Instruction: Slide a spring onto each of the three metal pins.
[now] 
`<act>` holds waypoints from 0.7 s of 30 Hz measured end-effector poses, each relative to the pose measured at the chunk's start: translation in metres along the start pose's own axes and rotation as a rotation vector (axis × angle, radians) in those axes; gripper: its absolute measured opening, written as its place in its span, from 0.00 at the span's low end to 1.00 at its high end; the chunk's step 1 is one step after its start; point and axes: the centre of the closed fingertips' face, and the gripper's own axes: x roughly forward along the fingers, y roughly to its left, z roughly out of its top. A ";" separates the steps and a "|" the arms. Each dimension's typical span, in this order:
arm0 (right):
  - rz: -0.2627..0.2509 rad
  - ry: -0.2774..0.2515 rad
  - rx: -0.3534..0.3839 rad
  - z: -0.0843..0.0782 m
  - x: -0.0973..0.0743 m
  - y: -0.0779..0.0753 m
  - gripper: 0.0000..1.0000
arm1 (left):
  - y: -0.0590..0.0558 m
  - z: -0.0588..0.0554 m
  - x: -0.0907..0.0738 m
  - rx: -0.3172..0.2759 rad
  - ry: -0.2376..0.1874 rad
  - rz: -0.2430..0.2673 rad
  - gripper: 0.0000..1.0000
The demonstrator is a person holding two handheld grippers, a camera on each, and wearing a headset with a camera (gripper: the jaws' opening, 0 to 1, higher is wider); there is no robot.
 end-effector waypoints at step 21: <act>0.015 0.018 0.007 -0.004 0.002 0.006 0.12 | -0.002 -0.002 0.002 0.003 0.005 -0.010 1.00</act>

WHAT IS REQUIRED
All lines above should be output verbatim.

EXERCISE ANSWER
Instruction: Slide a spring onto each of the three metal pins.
[now] 
`<act>` holds waypoints from 0.7 s of 30 Hz measured end-effector poses, each relative to the pose measured at the chunk's start: translation in metres along the start pose's own axes and rotation as a rotation vector (axis × angle, radians) in those axes; gripper: its absolute measured opening, written as its place in its span, from 0.00 at the span's low end to 1.00 at its high end; the chunk's step 1 is one step after its start; point and axes: the centre of the closed fingertips' face, and the gripper's own axes: x roughly forward along the fingers, y roughly to its left, z roughly out of its top. A ";" separates the steps and a "|" the arms. Each dimension's typical span, in this order:
arm0 (right):
  - rz: -0.2627..0.2509 rad
  - ry: -0.2774..0.2515 rad
  - rx: -0.3534..0.3839 rad
  - z: -0.0843..0.0782 m
  - x: -0.0973..0.0743 m
  - y: -0.0779..0.0753 m
  - gripper: 0.0000..1.0000
arm1 (left):
  - y: -0.0590..0.0558 m
  - z: -0.0588..0.0554 m
  - x: -0.0907..0.0738 m
  - rx: -0.3172..0.2759 rad
  - ry: -0.2376..0.1874 rad
  - rz: -0.2430..0.2673 rad
  - gripper: 0.0000..1.0000
The demonstrator is a person holding two handheld grippers, a camera on each, and wearing a headset with a camera (gripper: the jaws' opening, 0 to 1, higher is wider); there is no robot.
 end-effector waypoints at step 21: <act>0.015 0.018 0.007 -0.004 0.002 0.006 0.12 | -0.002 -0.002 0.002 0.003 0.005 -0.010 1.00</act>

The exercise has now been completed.